Jumat, 31 Juli 2026 | 19:59:32 WIB
Prabowo Sebut Eskalasi Perang dan Senjata Nuklir Nyata Terjadi [FOTO: NET].

JAKARTA - Presiden RI Prabowo Subianto memberikan perhatian khusus pada negara-negara lain yang telah menguasai senjata nuklir. Prabowo menyampaikan bahwa setiap sore dan malam hari, dirinya senantiasa memantau kabar eskalasi peperangan.

Hal tersebut Prabowo tegaskan ketika memimpin pertemuan bersama Kadin serta asosiasi pengusaha se-Indonesia di Istana Negara, Jakarta, Jumat (31/7/2026).

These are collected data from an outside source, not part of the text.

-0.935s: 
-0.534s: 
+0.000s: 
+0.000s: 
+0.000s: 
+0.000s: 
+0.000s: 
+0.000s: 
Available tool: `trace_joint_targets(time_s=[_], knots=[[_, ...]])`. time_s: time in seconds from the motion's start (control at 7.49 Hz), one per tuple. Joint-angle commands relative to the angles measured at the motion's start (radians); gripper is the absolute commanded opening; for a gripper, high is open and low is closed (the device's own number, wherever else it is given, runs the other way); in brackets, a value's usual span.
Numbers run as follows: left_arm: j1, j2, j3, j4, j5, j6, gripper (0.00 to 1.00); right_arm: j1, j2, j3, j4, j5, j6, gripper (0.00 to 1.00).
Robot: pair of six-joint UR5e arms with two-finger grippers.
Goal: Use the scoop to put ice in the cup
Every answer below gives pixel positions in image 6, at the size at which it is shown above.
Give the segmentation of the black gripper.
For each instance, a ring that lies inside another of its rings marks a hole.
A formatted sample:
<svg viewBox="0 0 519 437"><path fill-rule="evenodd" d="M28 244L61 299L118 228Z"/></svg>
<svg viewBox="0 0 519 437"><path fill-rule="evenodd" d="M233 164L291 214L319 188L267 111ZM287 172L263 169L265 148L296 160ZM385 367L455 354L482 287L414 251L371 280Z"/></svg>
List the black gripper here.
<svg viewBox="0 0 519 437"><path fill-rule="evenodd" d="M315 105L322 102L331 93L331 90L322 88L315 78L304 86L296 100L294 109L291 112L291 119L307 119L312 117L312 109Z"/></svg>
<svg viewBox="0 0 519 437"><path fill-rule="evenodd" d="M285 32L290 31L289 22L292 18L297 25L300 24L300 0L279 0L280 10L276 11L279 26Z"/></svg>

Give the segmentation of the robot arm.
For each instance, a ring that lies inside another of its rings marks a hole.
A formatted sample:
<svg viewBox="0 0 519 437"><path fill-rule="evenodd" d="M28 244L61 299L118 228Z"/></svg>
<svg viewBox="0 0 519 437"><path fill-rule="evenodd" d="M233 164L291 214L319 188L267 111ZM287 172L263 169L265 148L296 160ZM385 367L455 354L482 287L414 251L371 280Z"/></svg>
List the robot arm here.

"Jadi saudara-saudara, ini saya dengan panjang lebar saya tekankan kembali ke saudara-saudara, karena apa yang kami bahas sedang, sedang terjadi di depan mata kami. Tiap sore tiap malam kami lihat dalam berita-berita," ujar Prabowo.

"Sore tiap malam kami lihat dalam berita-berita eskalasi, eskalasi, eskalasi. Dikatakan bahwa Iran sudah punya senjata nuklir. Sekarang Saudi Arabia ingin juga punya senjata nuklir. Kalau Saudi Arabia ingin punya senjata nuklir, tidak menutup kemungkinan Emirat juga mau punya senjata nuklir. Qatar juga mau punya senjata nuklir. Mesir juga mau punya senjata nuklir," sambungnya.

Kemudian, Prabowo mengutarakan bahwasanya perpecahan perang di kawasan Timur Tengah terpicu oleh melimpahnya pasokan gas dan minyak bumi di kawasan tersebut.

Prabowo pun meyakini bahwasanya strategi Divide Et Impera benar-benar terjadi dalam realitas.

"Kenapa ribut di Timur Tengah? Timur Tengah banyak gas, banyak minyak, dan banyak mineral-mineral lain. Berkecamuk lah perang sudah ratusan tahun di situ. Saudara-saudara, jadi, Divide Et Impera itu bukan tulisan di buku-buku sejarah. Itu nyata. Nyata. Divide Et Impera nyata," imbuh Prabowo.